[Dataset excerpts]
+++

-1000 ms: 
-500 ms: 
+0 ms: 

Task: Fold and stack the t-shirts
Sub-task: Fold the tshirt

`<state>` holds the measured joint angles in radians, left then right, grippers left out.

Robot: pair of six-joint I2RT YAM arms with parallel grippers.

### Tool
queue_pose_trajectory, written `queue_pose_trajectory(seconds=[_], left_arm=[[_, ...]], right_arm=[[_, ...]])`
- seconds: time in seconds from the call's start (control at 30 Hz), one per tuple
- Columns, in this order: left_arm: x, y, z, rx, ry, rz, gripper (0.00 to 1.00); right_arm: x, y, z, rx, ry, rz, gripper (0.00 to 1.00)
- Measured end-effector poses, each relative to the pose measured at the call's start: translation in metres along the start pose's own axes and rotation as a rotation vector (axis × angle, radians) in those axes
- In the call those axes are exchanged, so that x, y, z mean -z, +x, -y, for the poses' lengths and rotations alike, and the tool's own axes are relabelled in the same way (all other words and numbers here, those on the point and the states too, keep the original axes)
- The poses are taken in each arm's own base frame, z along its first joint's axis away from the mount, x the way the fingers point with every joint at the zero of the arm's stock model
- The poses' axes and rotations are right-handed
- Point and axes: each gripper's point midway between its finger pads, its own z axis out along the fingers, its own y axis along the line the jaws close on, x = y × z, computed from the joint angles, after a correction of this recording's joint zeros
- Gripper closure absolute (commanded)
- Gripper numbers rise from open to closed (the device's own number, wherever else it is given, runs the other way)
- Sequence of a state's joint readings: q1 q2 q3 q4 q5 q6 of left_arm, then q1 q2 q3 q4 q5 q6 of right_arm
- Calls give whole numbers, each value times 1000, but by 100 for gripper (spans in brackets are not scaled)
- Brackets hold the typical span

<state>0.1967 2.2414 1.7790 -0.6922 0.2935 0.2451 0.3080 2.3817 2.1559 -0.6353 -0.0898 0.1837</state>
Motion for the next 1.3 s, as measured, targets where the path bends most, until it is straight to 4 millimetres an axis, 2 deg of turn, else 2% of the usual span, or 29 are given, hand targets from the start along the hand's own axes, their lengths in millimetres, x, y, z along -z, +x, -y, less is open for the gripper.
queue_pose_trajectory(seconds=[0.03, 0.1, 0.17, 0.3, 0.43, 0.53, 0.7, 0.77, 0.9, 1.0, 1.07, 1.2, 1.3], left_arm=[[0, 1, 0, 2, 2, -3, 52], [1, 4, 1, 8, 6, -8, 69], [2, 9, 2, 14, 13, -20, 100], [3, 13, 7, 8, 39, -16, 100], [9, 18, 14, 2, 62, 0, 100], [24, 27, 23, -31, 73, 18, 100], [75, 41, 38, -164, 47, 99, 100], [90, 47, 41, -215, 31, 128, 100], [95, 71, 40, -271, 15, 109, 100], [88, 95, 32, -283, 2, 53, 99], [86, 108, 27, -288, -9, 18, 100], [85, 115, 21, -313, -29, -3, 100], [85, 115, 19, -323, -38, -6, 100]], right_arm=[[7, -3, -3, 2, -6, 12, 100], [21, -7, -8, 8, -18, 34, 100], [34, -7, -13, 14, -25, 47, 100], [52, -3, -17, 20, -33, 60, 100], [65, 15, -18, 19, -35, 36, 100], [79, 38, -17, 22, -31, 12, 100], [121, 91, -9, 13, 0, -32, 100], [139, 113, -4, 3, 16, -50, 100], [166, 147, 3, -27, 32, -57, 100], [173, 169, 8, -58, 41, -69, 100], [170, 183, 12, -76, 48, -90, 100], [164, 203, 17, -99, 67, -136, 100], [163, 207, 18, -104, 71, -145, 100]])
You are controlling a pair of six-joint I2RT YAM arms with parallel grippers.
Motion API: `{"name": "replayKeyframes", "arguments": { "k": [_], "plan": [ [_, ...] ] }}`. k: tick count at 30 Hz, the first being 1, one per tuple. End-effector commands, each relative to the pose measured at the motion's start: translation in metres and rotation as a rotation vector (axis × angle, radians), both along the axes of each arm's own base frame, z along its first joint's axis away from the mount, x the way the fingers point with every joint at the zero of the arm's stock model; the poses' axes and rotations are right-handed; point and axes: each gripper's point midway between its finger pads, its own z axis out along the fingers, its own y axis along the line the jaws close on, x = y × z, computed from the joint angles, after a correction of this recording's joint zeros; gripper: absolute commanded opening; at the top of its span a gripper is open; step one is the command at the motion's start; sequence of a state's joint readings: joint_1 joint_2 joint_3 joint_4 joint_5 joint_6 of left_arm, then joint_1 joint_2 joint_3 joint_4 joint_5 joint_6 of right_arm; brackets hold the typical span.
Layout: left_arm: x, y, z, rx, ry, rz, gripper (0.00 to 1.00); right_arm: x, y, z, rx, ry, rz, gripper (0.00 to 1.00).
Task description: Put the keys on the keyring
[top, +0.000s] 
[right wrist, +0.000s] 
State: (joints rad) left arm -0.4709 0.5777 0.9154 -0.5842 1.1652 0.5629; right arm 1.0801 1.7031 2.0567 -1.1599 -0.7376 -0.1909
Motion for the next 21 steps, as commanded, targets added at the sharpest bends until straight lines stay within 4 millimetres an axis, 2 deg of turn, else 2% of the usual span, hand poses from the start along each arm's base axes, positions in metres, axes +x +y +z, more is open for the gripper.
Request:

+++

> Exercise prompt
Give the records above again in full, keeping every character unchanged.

> Task solution
-1000 ms: 
-500 ms: 
+0 ms: 

Task: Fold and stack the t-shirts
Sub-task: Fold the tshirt

`<state>` holds the measured joint angles in radians, left then right, grippers left out.

Robot: pair of six-joint I2RT YAM arms with parallel grippers.

### Tool
queue_pose_trajectory, written `queue_pose_trajectory(seconds=[_], left_arm=[[_, ...]], right_arm=[[_, ...]])`
- seconds: time in seconds from the call's start (control at 30 Hz), one per tuple
- Columns, in this order: left_arm: x, y, z, rx, ry, rz, gripper (0.00 to 1.00); right_arm: x, y, z, rx, ry, rz, gripper (0.00 to 1.00)
- Measured end-effector poses, each relative to the pose measured at the call's start: translation in metres along the start pose's own axes and rotation as a rotation vector (axis × angle, radians) in those axes
- In the call those axes are exchanged, so that x, y, z mean -z, +x, -y, for the poses' lengths and rotations alike, and the tool's own axes are relabelled in the same way (all other words and numbers here, those on the point and the states too, keep the original axes)
- The poses are taken in each arm's own base frame, z along its first joint's axis away from the mount, x the way the fingers point with every joint at the zero of the arm's stock model
- The poses' axes and rotations are right-handed
- Point and axes: each gripper's point midway between its finger pads, its own z axis out along the fingers, its own y axis along the line the jaws close on, x = y × z, computed from the joint angles, after a correction of this recording's joint zeros
- Gripper closure absolute (commanded)
- Gripper numbers rise from open to closed (the device's own number, wherever else it is given, runs the other way)
- Sequence of a state's joint readings: q1 q2 q3 q4 q5 q6 of left_arm, then q1 q2 q3 q4 q5 q6 of right_arm
- Calls give whole numbers, each value times 1000, but by 100 for gripper (spans in brackets are not scaled)
- Brackets hold the typical span

<state>0.1967 2.2414 1.7790 -0.6922 0.2935 0.2451 0.3080 2.3817 2.1559 -0.6353 -0.0898 0.1837</state>
Motion for the next 1.3 s, as measured, targets where the path bends most, until it is straight to 4 millimetres an axis, 2 deg of turn, else 2% of the usual span, or 29 are given, hand targets from the start along the hand's own axes, their lengths in millimetres, x, y, z along -z, +x, -y, less is open for the gripper.
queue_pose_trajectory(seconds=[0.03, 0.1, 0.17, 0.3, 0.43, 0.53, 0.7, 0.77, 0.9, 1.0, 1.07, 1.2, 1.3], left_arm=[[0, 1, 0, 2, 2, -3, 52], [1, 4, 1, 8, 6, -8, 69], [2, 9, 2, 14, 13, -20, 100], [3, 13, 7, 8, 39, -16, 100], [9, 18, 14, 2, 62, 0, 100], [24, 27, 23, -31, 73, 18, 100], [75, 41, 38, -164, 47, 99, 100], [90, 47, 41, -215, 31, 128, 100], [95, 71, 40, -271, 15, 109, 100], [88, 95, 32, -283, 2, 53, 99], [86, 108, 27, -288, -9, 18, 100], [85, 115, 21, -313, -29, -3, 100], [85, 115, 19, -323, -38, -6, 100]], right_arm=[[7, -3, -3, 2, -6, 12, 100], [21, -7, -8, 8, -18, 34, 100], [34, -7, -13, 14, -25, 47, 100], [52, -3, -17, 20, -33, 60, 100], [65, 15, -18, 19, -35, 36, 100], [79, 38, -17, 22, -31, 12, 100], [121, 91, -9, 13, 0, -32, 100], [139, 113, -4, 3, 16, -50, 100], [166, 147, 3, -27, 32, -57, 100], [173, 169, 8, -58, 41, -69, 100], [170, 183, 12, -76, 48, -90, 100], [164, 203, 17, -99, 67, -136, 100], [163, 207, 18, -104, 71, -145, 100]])
You are controlling a pair of six-joint I2RT YAM arms with parallel grippers.
Motion API: `{"name": "replayKeyframes", "arguments": { "k": [_], "plan": [ [_, ...] ] }}`. k: tick count at 30 Hz, the first being 1, one per tuple. End-effector commands, each relative to the pose measured at the motion's start: translation in metres and rotation as a rotation vector (axis × angle, radians), both along the axes of each arm's own base frame, z along its first joint's axis away from the mount, x the way the fingers point with every joint at the zero of the arm's stock model; the poses' axes and rotations are right-handed; point and axes: each gripper's point midway between its finger pads, its own z axis out along the fingers, its own y axis along the line the jaws close on, x = y × z, computed from the joint angles, after a correction of this recording's joint zeros; gripper: absolute commanded opening; at the top of its span a gripper is open; step one is the command at the motion's start; sequence of a state's joint readings: joint_1 joint_2 joint_3 joint_4 joint_5 joint_6 of left_arm, then joint_1 joint_2 joint_3 joint_4 joint_5 joint_6 of right_arm; brackets hold the typical span.
Layout: left_arm: x, y, z, rx, ry, rz, gripper (0.00 to 1.00); right_arm: x, y, z, rx, ry, rz, gripper (0.00 to 1.00).
Task description: Put the keys on the keyring
[top, +0.000s] 
[right wrist, +0.000s] 
State: (joints rad) left arm -0.4709 0.5777 0.9154 -0.5842 1.1652 0.5629; right arm 1.0801 1.7031 2.0567 -1.1599 -0.7376 -0.1909
Motion for the next 21 steps, as commanded, targets added at the sharpest bends until straight lines stay within 4 millimetres an axis, 2 deg of turn, else 2% of the usual span, hand poses from the start along each arm's base axes, positions in metres, axes +x +y +z, more is open for the gripper.
Request:

That concludes the output for this exercise.